Task instructions:
In full and without alteration, write out the lines below.
(Given data begins)
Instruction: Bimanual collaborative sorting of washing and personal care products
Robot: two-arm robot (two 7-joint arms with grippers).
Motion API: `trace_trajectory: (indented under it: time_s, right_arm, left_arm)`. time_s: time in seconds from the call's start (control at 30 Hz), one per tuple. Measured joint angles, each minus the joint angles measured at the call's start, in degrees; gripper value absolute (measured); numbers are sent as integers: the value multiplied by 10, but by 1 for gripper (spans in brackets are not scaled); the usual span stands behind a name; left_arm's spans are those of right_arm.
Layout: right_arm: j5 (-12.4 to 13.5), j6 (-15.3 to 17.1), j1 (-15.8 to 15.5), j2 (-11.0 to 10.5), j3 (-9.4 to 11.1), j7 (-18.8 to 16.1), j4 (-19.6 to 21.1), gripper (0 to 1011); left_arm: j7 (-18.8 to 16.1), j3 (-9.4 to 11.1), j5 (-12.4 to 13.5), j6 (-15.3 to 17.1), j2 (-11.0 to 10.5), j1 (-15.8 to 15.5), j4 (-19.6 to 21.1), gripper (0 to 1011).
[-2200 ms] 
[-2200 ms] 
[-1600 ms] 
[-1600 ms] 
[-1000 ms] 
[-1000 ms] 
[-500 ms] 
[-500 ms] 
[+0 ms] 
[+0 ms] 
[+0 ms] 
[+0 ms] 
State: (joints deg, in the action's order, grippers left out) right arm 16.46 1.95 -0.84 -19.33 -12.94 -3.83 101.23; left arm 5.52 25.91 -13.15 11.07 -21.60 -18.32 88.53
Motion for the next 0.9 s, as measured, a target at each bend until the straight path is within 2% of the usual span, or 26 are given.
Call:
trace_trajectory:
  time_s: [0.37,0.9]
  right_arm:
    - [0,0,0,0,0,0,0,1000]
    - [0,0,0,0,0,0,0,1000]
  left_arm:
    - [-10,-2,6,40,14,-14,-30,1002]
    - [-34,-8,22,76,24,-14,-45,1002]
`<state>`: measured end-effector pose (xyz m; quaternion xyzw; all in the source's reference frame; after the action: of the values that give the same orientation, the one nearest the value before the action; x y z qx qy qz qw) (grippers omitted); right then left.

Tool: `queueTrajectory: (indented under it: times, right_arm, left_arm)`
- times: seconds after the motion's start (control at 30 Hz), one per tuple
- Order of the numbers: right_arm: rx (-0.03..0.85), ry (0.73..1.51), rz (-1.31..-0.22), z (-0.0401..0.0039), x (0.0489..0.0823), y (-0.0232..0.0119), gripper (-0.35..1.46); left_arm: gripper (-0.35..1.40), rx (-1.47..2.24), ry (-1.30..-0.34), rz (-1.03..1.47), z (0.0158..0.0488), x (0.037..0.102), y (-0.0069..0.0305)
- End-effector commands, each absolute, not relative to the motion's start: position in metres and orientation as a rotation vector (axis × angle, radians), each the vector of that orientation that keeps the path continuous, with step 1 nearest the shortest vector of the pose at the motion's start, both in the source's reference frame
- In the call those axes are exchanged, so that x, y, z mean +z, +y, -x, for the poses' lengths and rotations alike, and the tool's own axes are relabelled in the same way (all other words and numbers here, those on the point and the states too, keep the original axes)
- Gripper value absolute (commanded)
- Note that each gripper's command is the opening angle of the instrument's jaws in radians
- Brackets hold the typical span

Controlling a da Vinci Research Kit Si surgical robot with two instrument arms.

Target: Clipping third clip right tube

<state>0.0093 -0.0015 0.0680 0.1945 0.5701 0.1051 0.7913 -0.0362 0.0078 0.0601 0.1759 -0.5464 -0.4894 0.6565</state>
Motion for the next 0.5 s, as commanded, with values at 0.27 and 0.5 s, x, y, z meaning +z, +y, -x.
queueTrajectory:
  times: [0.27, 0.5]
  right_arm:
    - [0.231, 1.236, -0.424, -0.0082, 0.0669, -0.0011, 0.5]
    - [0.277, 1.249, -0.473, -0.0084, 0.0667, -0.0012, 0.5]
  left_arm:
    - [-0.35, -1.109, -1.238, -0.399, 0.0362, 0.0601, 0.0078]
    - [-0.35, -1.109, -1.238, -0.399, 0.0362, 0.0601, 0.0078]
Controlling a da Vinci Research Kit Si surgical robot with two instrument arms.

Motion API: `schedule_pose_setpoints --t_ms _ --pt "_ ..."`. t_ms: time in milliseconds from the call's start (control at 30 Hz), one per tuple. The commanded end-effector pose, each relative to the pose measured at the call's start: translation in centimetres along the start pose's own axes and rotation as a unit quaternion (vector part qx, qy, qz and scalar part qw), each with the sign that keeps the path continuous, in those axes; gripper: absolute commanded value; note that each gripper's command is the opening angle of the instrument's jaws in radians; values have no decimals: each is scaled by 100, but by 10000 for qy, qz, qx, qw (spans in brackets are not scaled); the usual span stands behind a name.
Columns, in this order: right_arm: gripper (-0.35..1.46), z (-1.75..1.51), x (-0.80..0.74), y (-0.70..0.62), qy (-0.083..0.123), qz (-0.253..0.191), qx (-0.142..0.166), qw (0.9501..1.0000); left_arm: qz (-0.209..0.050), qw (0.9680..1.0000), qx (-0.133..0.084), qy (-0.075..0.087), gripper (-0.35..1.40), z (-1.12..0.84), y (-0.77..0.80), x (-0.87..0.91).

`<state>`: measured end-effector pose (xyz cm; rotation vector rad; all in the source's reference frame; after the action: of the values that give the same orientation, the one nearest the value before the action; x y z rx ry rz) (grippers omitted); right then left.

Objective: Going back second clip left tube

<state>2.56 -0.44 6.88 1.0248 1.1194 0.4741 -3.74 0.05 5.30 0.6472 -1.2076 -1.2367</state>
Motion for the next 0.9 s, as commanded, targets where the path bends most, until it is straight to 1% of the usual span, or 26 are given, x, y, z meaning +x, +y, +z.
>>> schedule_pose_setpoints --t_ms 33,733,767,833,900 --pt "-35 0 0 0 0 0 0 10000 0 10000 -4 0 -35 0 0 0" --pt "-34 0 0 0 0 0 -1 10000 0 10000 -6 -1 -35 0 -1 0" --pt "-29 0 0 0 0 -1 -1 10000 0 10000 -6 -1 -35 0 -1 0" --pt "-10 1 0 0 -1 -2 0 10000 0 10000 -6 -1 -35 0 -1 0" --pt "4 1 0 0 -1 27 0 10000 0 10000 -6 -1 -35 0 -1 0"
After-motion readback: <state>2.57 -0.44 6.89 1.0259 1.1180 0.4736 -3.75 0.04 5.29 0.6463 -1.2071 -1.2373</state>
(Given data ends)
Answer for the task:
Instruction: Bimanual collaborative sorting of washing and personal care products
Robot: two-arm robot (two 7-joint arms with grippers).
Motion API: `trace_trajectory: (indented under it: time_s, right_arm, left_arm)`. time_s: time in seconds from the call's start (control at 30 Hz), one per tuple. Measured joint angles, each minus the joint angles measured at the call's start, in degrees; gripper value absolute (measured); numbers are sent as integers: the value multiplied by 10, but by 1 for gripper (spans in brackets are not scaled); the usual span stands behind a name; left_arm's spans are those of right_arm.
Layout: right_arm: j5 (-12.4 to 13.5), j6 (-15.3 to 17.1), j1 (-15.8 to 15.5), j2 (-11.0 to 10.5), j3 (-9.4 to 11.1), j7 (-18.8 to 16.1), j4 (-19.6 to 21.1), gripper (0 to 1011); left_arm: j7 (-18.8 to 16.1), j3 (-9.4 to 11.1), j5 (-12.4 to 13.5), j6 (-15.3 to 17.1), j2 (-11.0 to 10.5), j1 (-15.8 to 15.5), j4 (-19.6 to 21.1), gripper (0 to 1011).
[-2200 ms] 
[-2200 ms] 
[-1600 ms] 
[-1600 ms] 
[-1000 ms] 
[-1000 ms] 
[-500 ms] 
[-500 ms] 
[+0 ms] 
[+0 ms] 
[+0 ms] 
[+0 ms] 
State: (joints deg, in the action's order, grippers left out) right arm 16.46 1.95 -0.84 -19.33 -12.94 -3.83 101.23; left arm 5.52 25.91 -13.15 11.07 -21.60 -18.32 88.53
Motion for the next 0.9 s, as measured, a target at each bend until the straight path is within 2% of the usual span, or 26 are given.
Call:
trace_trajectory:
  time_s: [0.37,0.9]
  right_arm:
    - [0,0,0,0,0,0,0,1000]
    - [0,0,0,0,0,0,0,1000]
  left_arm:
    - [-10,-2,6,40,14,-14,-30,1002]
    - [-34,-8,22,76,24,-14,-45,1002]
`<state>`: measured end-effector pose (xyz m; quaternion xyzw; all in the source's reference frame; after the action: of the values that give the same orientation, the one nearest the value before the action; x y z qx qy qz qw) (grippers omitted); right then left.

Tool: `queueTrajectory: (indented under it: times, right_arm, left_arm)`
- times: seconds after the motion's start (control at 30 Hz), one per tuple
- Order of the numbers: right_arm: rx (-0.03..0.85), ry (0.73..1.51), rz (-1.31..-0.22), z (-0.0401..0.0039), x (0.0489..0.0823), y (-0.0232..0.0119), gripper (-0.35..1.46); left_arm: gripper (-0.35..1.40), rx (-1.47..2.24), ry (-1.30..-0.34), rz (-1.03..1.47), z (0.0158..0.0488), x (0.037..0.102), y (-0.0069..0.0305)
- End-effector commands, each absolute, not relative to the motion's start: position in metres and orientation as a rotation vector (axis × angle, radians), each the vector of that orientation that keeps the path continuous, with step 1 nearest the shortest vector of the pose at the motion's start, both in the source's reference frame
- In the call those axes are exchanged, so that x, y, z mean +z, +y, -x, for the poses' lengths and rotations alike, and the tool's own axes are relabelled in the same way (all other words and numbers here, those on the point and the states too, keep the original axes)
- Gripper value absolute (commanded)
- Note that each gripper's command is the opening angle of the instrument's jaws in radians
- Brackets hold the typical span

Controlling a da Vinci Research Kit Si surgical robot with two instrument arms.

Target: Clipping third clip right tube

<state>0.0093 -0.0015 0.0680 0.1945 0.5701 0.1051 0.7913 -0.0362 0.0078 0.0601 0.1759 -0.5464 -0.4894 0.6565</state>
Motion for the next 0.5 s, as commanded, with values at 0.27 and 0.5 s, x, y, z meaning +z, +y, -x.
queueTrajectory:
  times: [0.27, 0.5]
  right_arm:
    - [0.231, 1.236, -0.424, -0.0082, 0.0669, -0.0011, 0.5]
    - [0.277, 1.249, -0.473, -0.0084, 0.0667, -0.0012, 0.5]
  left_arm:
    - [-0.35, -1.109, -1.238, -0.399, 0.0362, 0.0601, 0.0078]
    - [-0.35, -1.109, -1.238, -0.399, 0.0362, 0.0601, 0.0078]
Controlling a da Vinci Research Kit Si surgical robot with two instrument arms.

Motion API: `schedule_pose_setpoints --t_ms _ --pt "_ ..."`. t_ms: time in milliseconds from the call's start (control at 30 Hz), one per tuple. The commanded end-effector pose, each relative to the pose measured at the call's start: translation in centimetres along the start pose's own axes and rotation as a unit quaternion (vector part qx, qy, qz and scalar part qw), each with the sign that keeps the path continuous, in those axes; gripper: absolute commanded value; note that each gripper's command is the opening angle of the instrument's jaws in radians; values have no decimals: each is scaled by 100, but by 10000 for qy, qz, qx, qw (spans in brackets are not scaled); the usual span stands behind a name.
Columns, in this order: right_arm: gripper (-0.35..1.46), z (-1.75..1.51), x (-0.80..0.74), y (-0.70..0.62), qy (-0.083..0.123), qz (-0.253..0.191), qx (-0.142..0.166), qw (0.9501..1.0000); left_arm: qz (-0.209..0.050), qw (0.9680..1.0000), qx (-0.133..0.084), qy (-0.075..0.087), gripper (-0.35..1.40), z (-1.12..0.84), y (-0.77..0.80), x (-0.87..0.91).

`<state>`: measured end-effector pose (xyz cm; rotation vector rad; all in the source's reference frame; after the action: of the values that give the same orientation, the one nearest the value before the action; x y z rx ry rz) (grippers omitted); right then left.

Objective: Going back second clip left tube

<state>2.56 -0.44 6.88 1.0248 1.1194 0.4741 -3.74 0.05 5.30 0.6472 -1.2076 -1.2367</state>
Motion for the next 0.9 s, as commanded, targets where the path bends most, until it is straight to 1% of the usual span, or 26 are given, x, y, z meaning +x, +y, +z.
>>> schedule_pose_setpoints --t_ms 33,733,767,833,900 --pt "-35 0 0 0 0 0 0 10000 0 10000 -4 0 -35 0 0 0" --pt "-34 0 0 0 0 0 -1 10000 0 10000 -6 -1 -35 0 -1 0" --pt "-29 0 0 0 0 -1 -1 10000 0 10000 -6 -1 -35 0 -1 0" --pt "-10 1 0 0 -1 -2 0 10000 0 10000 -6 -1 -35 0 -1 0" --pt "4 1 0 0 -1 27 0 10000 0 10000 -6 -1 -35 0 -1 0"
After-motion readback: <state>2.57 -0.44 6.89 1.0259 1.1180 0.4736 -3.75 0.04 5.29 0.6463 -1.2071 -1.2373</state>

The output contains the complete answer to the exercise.